• **TASK OBJECTIVE**: Across all the records, filter for lines with the word "large" and copy them.

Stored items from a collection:

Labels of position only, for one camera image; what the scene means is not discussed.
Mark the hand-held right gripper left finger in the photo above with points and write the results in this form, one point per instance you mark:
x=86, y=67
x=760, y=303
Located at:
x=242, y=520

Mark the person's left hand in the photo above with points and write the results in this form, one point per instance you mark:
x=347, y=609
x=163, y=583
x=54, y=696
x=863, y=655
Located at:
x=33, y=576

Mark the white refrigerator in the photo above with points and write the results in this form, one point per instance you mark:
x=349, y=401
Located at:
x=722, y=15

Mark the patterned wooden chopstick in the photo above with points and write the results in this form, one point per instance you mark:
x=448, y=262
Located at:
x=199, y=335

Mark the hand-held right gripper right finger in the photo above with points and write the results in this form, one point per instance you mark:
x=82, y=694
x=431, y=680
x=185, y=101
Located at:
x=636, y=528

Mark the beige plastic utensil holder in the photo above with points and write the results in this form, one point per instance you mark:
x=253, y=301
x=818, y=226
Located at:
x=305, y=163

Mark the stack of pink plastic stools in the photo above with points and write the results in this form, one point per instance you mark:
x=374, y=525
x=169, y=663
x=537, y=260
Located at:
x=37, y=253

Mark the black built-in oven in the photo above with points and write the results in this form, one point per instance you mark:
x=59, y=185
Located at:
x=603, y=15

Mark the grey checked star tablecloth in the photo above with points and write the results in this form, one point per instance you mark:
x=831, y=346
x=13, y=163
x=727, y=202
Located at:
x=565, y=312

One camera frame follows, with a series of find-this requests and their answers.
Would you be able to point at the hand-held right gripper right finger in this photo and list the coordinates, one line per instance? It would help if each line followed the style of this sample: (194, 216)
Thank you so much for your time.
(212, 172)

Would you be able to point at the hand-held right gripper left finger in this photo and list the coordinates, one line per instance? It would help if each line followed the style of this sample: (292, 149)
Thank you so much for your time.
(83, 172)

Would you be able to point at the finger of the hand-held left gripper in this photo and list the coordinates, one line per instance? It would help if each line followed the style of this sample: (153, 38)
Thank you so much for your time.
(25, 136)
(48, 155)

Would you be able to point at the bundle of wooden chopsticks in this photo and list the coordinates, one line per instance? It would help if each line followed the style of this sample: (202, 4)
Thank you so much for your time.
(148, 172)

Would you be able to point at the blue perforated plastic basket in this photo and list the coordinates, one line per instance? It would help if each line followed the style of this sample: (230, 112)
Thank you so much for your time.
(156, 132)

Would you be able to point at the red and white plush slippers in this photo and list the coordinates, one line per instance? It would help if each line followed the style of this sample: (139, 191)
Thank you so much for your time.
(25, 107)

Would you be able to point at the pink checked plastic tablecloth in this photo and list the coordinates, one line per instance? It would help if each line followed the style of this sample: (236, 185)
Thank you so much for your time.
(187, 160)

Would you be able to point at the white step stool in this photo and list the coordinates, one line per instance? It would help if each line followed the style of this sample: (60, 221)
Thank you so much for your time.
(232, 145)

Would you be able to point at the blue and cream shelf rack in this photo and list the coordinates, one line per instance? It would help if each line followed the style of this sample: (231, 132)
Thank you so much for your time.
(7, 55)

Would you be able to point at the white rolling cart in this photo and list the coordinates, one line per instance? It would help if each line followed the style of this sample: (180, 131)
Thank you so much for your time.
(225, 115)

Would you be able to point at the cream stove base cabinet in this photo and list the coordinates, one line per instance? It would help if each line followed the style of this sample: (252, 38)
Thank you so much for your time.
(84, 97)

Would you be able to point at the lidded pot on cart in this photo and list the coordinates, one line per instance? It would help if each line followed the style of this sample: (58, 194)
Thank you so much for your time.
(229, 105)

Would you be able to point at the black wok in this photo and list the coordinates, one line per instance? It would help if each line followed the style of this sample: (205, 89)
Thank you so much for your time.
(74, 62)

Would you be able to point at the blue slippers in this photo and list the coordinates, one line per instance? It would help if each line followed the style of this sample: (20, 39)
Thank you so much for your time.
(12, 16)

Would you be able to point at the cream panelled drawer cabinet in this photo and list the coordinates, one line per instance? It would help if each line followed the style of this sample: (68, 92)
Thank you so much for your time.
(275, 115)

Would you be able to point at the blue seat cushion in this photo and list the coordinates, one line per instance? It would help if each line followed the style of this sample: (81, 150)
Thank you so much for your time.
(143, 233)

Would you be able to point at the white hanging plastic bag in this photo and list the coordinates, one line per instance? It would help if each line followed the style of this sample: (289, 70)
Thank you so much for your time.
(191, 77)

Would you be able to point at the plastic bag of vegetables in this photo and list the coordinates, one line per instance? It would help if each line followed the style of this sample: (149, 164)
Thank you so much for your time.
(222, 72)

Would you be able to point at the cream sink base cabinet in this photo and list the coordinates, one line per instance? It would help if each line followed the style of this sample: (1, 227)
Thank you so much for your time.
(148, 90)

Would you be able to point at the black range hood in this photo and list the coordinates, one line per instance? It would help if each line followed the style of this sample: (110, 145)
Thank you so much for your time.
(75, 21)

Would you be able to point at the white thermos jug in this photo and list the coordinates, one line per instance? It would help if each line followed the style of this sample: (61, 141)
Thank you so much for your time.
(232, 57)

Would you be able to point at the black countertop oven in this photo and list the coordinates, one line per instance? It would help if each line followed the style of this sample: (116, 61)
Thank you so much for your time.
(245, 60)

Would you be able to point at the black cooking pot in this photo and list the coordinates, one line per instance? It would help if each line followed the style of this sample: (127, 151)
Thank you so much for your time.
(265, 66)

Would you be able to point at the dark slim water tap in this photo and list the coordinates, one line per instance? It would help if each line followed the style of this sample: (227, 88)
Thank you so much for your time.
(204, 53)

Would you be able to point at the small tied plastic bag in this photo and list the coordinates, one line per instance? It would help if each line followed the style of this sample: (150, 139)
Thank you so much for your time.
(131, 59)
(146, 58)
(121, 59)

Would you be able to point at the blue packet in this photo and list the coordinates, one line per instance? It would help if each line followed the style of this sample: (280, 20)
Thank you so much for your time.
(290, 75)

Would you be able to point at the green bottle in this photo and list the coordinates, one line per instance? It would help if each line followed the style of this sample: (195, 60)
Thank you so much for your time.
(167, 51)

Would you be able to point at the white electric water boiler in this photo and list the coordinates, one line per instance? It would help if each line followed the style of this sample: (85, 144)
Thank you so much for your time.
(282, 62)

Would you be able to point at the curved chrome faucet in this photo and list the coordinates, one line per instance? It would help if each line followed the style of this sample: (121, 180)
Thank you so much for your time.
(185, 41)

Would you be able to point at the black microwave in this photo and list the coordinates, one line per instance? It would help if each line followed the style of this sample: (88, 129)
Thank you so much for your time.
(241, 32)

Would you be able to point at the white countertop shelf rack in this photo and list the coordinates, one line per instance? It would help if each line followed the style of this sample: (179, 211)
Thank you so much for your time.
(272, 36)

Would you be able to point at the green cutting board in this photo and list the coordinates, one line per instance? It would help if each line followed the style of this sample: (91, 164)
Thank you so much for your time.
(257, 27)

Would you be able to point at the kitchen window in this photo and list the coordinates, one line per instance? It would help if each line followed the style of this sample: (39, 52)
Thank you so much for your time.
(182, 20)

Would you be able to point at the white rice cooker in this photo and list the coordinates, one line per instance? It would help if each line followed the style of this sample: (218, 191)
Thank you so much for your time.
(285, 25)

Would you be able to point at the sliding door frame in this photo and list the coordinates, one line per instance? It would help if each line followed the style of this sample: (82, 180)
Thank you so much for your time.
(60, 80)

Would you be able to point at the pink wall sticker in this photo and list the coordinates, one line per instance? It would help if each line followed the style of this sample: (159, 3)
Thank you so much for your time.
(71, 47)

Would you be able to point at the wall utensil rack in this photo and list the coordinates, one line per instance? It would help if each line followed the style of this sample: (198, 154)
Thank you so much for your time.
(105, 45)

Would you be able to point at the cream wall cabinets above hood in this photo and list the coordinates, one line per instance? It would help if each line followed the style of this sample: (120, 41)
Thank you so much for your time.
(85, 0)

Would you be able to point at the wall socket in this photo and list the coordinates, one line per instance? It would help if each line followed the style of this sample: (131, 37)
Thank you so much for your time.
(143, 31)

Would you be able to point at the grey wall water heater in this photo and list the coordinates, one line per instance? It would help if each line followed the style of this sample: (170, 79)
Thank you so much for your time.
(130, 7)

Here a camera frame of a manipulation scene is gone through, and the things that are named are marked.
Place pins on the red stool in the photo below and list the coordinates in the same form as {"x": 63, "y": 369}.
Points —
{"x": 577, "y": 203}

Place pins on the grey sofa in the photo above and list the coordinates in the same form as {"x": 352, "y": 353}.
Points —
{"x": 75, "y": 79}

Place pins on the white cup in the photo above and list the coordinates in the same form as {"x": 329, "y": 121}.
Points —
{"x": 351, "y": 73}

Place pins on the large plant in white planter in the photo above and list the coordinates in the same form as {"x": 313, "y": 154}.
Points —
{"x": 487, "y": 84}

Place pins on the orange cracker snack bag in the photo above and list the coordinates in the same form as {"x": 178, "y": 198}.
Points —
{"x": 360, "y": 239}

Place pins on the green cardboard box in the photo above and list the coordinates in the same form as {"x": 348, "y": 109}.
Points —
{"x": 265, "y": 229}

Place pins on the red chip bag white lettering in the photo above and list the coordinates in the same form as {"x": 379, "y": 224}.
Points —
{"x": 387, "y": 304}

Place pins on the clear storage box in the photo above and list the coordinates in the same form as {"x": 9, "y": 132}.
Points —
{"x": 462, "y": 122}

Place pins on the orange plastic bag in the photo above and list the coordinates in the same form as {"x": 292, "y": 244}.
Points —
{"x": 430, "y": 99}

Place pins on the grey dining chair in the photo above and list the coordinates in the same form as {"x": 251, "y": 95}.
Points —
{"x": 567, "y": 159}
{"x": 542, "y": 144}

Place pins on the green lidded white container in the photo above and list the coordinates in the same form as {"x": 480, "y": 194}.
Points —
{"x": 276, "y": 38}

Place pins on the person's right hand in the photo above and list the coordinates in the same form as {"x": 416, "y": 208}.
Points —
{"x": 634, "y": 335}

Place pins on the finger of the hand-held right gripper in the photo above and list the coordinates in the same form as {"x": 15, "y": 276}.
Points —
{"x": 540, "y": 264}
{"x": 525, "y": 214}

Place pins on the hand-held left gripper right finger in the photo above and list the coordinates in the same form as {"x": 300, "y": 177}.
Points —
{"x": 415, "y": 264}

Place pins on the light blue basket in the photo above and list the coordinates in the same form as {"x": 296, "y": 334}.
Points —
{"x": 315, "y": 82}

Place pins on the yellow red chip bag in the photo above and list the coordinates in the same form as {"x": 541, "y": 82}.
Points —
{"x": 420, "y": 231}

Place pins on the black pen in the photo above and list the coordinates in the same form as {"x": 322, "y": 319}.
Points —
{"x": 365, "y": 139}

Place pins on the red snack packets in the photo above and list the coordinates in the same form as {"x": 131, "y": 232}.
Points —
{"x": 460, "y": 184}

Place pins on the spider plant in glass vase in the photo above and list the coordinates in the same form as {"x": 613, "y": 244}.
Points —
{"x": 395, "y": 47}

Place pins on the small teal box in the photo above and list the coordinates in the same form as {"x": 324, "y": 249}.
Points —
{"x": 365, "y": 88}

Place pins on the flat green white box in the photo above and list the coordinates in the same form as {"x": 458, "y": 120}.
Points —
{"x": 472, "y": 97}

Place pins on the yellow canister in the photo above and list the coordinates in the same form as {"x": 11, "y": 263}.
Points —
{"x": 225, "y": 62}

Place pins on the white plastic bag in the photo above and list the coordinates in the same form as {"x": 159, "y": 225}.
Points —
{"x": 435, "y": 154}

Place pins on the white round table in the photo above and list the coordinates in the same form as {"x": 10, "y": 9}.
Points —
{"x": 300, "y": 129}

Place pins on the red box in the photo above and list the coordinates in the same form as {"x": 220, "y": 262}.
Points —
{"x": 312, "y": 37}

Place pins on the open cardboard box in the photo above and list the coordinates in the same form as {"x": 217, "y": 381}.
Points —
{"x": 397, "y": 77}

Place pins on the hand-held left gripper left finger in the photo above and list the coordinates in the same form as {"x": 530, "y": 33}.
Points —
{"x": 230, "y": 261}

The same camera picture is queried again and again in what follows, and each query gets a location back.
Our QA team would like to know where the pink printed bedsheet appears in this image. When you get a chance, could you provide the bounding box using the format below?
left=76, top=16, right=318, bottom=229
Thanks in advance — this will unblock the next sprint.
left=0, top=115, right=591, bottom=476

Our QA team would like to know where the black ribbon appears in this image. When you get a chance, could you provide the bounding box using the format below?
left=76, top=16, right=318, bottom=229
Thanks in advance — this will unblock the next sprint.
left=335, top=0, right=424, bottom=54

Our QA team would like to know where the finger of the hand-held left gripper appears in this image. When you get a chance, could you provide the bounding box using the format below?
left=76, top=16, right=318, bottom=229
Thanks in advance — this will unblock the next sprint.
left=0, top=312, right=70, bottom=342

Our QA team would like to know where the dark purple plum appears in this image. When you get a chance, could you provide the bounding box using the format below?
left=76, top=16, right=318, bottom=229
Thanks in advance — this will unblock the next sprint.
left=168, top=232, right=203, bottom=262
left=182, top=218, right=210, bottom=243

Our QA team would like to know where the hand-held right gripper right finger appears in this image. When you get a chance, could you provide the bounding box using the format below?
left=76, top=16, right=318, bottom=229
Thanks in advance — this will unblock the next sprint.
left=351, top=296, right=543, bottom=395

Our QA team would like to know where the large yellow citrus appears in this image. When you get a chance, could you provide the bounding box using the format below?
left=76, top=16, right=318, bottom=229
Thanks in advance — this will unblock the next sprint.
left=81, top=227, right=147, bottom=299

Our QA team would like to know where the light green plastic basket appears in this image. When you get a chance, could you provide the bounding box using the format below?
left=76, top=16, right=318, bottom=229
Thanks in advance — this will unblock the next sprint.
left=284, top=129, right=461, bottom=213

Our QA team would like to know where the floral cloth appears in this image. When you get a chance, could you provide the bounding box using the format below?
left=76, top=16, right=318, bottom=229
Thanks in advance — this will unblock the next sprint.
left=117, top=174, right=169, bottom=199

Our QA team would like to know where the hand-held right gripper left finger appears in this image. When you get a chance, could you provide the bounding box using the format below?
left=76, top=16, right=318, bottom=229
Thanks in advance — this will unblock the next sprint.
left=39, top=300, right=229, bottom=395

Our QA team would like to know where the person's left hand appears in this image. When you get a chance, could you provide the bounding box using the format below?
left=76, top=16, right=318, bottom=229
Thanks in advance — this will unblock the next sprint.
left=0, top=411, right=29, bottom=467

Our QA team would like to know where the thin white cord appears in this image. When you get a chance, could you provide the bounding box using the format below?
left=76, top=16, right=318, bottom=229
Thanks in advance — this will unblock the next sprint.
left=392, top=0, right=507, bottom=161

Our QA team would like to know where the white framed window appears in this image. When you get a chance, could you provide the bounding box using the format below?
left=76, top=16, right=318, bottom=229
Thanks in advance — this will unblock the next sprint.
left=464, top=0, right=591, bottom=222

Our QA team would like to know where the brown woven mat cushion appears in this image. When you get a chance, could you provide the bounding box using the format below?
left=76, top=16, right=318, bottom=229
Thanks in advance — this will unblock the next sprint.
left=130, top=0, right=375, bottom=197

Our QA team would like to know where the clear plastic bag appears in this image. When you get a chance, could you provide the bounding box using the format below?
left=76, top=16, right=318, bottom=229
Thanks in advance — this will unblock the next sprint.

• **YOUR RESPONSE**:
Place pins on the large plant in white planter in the photo above and list the coordinates in the same form as {"x": 313, "y": 154}.
Our QA team would like to know where the large yellow citrus appears in this image. When you get a chance, could you provide the bounding box using the format below?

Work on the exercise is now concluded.